[What is being asked] What lines of the data include the string "target"? Copy them all.

[Recorded information]
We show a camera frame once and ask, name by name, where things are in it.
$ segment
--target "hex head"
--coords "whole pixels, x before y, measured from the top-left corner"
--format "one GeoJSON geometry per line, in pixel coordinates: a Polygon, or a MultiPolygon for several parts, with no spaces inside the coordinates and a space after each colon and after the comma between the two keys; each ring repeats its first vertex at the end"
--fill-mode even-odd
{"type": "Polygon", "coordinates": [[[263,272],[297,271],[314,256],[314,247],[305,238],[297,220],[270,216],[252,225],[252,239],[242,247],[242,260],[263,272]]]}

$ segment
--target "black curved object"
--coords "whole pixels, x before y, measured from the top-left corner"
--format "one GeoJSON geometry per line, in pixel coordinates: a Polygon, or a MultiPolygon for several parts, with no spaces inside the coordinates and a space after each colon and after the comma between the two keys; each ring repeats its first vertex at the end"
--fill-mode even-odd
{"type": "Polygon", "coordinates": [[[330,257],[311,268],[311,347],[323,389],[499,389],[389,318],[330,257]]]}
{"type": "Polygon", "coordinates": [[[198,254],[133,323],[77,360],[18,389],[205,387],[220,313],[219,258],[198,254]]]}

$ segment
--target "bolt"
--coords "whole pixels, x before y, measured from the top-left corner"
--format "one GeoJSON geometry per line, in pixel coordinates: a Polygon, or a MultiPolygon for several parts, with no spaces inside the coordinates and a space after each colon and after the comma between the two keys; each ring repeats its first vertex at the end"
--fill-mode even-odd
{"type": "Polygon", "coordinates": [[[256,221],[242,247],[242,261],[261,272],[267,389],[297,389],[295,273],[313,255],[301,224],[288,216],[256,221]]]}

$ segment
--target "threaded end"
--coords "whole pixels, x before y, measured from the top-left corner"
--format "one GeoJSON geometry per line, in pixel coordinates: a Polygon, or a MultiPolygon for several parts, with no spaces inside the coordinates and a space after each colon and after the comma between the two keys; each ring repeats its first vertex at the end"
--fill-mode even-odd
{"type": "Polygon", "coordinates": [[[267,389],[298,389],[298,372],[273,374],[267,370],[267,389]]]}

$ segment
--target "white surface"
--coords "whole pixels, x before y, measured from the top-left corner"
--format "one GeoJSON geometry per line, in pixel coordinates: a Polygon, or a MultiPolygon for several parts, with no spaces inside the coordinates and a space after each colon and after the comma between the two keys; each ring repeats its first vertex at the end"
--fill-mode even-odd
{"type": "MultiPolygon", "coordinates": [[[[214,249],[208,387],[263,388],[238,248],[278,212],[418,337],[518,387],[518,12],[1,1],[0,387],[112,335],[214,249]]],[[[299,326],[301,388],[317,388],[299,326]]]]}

[Exercise output]
--target "hex head"
--target "black curved object"
--target "bolt"
--target "threaded end"
--target "white surface"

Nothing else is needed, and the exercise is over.